**Exercise details:**
What is needed is every line of the data that includes the word "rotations". Please copy each one.

(Items from a data source)

+ + +

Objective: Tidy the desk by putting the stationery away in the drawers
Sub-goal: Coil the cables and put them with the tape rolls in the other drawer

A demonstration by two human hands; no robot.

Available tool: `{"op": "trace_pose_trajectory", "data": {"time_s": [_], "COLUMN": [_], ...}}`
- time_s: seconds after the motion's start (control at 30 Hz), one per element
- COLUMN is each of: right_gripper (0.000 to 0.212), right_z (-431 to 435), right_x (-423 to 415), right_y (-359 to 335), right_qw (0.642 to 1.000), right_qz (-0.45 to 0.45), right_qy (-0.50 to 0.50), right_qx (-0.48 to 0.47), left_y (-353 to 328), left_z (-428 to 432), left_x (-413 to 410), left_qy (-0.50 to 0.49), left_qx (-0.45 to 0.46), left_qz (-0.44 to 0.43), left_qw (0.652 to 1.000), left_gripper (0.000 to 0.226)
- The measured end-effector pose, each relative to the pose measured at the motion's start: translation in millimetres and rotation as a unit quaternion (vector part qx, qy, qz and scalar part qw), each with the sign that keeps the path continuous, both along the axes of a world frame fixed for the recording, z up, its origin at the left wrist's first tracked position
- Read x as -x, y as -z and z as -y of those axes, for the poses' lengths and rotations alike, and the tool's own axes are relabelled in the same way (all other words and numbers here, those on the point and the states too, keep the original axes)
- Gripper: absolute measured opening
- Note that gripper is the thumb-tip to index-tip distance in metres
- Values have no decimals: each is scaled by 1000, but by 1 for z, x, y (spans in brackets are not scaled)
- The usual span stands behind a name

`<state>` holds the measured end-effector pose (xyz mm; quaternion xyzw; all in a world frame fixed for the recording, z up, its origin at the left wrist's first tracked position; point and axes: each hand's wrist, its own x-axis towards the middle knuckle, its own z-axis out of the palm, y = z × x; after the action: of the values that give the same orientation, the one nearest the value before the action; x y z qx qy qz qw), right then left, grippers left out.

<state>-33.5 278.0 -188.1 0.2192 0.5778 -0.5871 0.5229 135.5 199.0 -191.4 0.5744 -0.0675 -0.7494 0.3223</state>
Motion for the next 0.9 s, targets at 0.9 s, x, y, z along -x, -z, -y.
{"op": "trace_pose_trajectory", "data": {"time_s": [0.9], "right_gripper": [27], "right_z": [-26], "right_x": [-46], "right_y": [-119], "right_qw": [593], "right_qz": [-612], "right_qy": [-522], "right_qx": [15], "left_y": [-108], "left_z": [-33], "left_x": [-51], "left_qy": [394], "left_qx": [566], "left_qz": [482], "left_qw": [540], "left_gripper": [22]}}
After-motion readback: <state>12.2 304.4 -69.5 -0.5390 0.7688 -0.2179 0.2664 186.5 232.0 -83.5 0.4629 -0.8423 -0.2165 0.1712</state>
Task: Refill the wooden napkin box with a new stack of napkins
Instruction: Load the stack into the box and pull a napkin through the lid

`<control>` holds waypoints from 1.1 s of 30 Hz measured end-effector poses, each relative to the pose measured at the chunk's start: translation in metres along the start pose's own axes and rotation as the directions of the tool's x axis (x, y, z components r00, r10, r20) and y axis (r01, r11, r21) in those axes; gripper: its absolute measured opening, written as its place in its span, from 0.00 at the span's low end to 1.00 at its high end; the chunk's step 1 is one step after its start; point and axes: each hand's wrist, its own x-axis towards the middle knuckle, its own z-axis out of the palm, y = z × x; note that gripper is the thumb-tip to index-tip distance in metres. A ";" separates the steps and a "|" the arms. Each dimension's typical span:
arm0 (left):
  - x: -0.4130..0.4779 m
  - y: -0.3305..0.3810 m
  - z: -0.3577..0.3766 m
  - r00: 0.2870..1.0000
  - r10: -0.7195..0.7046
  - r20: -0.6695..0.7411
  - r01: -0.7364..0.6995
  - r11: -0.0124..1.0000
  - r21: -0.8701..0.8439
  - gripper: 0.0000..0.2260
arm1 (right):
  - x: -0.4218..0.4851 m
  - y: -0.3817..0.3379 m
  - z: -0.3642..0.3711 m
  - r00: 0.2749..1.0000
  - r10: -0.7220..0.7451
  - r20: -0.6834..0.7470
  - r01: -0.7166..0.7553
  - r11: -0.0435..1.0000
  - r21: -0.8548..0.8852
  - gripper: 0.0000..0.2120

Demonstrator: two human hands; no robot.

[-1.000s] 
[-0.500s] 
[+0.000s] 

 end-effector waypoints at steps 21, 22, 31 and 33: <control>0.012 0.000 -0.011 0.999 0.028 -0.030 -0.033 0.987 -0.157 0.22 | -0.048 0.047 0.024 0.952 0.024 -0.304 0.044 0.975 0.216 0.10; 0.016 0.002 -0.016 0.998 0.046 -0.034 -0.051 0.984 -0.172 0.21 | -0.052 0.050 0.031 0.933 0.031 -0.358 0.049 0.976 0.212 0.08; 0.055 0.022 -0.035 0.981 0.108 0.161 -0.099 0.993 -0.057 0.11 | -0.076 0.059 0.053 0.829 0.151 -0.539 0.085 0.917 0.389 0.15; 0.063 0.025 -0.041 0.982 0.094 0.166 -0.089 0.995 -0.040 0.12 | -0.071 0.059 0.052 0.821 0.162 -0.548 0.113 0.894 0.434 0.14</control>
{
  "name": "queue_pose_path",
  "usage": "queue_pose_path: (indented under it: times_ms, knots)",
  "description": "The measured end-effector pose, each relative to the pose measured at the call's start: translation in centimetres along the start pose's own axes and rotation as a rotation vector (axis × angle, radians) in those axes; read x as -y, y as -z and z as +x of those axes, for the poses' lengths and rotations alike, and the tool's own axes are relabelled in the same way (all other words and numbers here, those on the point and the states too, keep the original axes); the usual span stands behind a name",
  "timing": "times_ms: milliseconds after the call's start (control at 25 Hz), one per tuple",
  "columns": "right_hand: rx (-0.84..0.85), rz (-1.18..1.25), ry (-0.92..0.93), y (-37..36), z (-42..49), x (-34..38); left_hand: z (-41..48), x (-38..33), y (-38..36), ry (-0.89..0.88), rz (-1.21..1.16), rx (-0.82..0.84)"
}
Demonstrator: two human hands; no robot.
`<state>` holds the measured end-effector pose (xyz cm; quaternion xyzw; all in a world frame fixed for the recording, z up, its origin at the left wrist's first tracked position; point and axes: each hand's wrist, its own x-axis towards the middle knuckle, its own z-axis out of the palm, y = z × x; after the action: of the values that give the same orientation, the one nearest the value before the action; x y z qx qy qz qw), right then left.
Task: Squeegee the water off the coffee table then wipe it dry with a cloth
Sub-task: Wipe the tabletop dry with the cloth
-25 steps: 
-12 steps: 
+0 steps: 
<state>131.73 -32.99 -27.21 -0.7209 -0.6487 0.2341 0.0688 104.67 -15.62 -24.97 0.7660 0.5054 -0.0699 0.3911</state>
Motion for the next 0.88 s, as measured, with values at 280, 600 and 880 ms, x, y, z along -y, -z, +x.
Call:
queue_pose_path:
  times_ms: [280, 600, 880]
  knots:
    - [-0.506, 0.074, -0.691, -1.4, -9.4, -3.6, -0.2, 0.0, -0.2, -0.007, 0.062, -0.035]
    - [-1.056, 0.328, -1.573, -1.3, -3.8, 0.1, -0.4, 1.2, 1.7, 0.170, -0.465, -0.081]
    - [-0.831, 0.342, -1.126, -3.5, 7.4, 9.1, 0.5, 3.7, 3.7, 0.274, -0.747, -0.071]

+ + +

**Final answer:**
- Read x as -x, y as -z and z as -y of those axes, for the poses' lengths and rotations alike, and the tool's own axes are relabelled in the same way (all other words and numbers here, those on the point and the states too, keep the original axes)
  "description": "The measured end-effector pose, each relative to the pose measured at the call's start: translation in centimetres along the start pose's own axes and rotation as a rotation vector (axis × angle, radians) in those axes; read x as -y, y as -z and z as +x of those axes, for the poses' lengths and rotations alike, and the tool's own axes are relabelled in the same way (all other words and numbers here, those on the point and the states too, keep the original axes); the usual span stands behind a name",

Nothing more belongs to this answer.